A few minutes later, Weir was standing on the boulevard, deep in the lengthening shadow of a wisteria hedge. His knees were shaking. The patrol car came toward him slowly and stopped. Jim climbed in beside Raymond and turned back to look at Ruff.

Mackie’s red face was beaming, his eyes large with excitement. “Great way to make a living,” he said. “You guys need a few good men?”

Chapter 30

Becky swung into the big house, clomped across the hardwood floors in her heels, and set her briefcase down on the couch. “I’m meeting George Percy in one hour. What did you get?”

Weir, sitting in Virginia’s chair, told her.

“Fantastic. Then where’s the tape?”

“There.” He nodded at the coffee table.

“What’s wrong with you, Weir? I know that look.”

In the lifetime that he had known Becky Flynn, Jim had felt many things for her. There was the draw of childhood friendship, the adolescent awakening to her mysterious otherness, the young adult love and the wild happiness it can bring, and finally the bitter disillusion of watching what he had long assumed was destiny coming apart in his helpless hands.

As Weir had thought back on this life with Becky — sitting alone in the big house, waiting for her to arrive — he knew that what they had failed to create between them for all those years was trust: absolute, unquestioning trust. Somehow it had gone undeveloped, and its absence had gone unacknowledged, in the same way that a three-legged dog hobbles about oblivious to what is missing. In the end, the lack of trust had loomed large, helped to send caving down around them whatever goodwill, friendship, and love might have managed to thrive without it. They had both exploited the lack in order to create power, in different times and in different ways.

Becky stood across from him. “Spill it, Jim.”

“You’ve been ahead of this game from the start, Becky. You’ve been talking with Edith and Emmett — Mom has, too. You were the ones who traced the roses. You were the one who thought Ann was seeing someone. You were the one who made the jump from a Dave Smith who doesn’t exist, to a Dave Cantrell, who does. You were the one who hired me to defend Horton, but all I’ve found is evidence that fingers Cantrell. You used Horton Goins like you used that sea gull — to illustrate a point. You were the one who knew I’d find something in Cantrell’s house. I want to believe you’ve gone on brains and luck. Have you?”

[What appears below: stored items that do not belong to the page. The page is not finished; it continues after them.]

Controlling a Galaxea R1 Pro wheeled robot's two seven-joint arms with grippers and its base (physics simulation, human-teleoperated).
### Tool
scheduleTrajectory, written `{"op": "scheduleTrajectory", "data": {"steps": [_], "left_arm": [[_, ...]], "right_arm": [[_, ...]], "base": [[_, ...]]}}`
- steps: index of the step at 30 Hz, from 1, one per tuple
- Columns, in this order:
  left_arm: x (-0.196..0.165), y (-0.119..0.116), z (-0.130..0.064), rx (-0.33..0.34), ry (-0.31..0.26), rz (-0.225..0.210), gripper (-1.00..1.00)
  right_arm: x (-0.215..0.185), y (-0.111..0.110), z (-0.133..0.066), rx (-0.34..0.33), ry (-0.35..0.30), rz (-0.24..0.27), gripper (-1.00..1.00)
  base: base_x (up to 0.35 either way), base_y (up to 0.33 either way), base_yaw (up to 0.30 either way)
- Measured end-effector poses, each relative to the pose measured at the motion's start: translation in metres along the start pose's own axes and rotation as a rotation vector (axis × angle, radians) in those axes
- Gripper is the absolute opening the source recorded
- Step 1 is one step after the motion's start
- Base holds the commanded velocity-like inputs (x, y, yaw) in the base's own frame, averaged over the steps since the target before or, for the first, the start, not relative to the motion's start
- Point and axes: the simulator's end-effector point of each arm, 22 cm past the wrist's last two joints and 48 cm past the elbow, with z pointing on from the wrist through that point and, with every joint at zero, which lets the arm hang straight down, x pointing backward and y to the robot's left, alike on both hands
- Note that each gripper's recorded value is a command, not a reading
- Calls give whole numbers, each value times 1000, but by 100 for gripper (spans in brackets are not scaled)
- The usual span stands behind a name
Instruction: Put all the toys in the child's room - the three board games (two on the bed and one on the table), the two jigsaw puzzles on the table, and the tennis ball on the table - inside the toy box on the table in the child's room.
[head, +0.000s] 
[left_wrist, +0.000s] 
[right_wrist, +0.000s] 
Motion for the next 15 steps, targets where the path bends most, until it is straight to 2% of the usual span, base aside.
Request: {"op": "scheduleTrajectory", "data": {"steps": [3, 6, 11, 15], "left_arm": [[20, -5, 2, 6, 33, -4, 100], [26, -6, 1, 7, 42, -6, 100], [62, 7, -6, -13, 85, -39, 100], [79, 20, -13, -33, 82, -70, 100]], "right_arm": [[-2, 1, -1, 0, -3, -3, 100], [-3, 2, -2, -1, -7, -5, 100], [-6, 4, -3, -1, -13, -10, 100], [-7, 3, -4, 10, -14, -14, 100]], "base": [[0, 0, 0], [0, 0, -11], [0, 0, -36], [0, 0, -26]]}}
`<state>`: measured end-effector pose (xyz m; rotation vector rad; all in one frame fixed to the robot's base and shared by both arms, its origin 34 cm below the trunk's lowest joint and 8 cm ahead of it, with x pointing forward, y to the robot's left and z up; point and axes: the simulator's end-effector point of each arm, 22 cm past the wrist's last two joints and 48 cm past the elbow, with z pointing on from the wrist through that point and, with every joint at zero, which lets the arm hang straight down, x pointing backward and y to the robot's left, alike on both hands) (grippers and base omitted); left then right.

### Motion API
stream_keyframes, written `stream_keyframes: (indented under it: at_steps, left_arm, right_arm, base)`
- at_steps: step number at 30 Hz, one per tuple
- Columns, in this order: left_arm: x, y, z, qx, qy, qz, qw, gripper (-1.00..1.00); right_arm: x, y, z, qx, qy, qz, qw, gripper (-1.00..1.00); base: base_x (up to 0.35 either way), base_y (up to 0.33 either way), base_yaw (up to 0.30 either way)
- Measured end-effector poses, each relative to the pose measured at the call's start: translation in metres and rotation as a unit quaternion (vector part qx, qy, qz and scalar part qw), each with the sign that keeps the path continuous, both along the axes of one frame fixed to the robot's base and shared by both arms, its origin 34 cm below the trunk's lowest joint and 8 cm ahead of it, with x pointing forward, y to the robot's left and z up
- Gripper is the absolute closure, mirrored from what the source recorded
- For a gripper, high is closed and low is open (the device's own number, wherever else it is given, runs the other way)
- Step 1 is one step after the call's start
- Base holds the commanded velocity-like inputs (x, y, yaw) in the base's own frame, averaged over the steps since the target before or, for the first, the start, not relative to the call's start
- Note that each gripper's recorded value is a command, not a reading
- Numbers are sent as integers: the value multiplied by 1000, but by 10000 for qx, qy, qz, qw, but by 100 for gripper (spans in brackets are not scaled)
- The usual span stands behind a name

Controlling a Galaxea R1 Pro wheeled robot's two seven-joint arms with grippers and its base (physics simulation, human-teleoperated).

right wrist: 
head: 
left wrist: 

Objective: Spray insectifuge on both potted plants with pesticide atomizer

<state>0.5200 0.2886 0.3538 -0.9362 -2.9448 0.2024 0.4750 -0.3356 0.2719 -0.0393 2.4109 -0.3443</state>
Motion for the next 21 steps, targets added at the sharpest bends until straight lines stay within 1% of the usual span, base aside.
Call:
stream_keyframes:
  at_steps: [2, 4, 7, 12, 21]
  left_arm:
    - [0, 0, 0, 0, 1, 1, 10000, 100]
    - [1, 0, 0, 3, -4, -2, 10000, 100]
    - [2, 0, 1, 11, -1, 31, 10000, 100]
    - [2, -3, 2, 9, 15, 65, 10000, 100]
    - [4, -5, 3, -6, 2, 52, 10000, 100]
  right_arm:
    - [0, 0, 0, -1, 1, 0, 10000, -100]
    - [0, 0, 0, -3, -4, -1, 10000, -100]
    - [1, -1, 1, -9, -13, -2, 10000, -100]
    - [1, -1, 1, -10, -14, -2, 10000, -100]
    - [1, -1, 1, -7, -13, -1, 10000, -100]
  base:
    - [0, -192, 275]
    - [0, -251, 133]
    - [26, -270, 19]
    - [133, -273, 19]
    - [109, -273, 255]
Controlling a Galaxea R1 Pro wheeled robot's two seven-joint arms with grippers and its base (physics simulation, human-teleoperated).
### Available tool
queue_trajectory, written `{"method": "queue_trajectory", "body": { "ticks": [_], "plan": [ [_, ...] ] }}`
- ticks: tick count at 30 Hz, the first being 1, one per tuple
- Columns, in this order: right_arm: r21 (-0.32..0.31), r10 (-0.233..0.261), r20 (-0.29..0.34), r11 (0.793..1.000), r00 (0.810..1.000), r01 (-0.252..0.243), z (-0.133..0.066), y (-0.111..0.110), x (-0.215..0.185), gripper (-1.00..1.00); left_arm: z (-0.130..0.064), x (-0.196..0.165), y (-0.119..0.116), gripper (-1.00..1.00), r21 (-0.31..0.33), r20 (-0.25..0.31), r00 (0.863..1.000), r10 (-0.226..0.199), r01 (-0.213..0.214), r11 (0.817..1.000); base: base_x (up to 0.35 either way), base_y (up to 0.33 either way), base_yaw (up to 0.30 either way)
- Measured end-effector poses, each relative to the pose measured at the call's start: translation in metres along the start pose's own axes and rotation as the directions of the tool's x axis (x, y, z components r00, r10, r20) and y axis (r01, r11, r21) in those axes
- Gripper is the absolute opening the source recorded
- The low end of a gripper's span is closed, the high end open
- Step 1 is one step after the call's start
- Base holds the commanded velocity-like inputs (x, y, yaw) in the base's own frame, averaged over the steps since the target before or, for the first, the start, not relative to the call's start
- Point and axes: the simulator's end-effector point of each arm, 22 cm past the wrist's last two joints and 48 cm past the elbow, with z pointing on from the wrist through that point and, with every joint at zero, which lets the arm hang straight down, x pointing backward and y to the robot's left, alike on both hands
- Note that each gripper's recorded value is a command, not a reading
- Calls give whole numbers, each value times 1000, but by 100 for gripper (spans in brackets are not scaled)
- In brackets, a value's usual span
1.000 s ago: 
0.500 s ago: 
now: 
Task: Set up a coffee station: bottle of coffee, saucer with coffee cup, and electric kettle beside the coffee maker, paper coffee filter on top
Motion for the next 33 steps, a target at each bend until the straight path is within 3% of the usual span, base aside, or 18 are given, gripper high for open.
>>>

Becky remained standing. She was wearing a navy blue suit and a plain white blouse that clung to her body snugly. He smelled a wash of fresh perfume. For a moment she seemed frozen, then she sat slowly across from him. “Well, it sounds to me like you’ve been talking to Brian Dennison.”

“That doesn’t answer the question.”

“The answer is yes. I’ve gone on brains and luck. But I do know I’ve... been exploitive of some situations. I knew Horton Goins was innocent, and I used him.”

“How did you know?”

“Does it matter to you?”

“Quite a goddamned lot, Becky.”

Becky fastened her dark brown eyes on Weir, then looked down. She sat back and stared up at the ceiling. “Ann told me back in March that she was seeing Cantrell.”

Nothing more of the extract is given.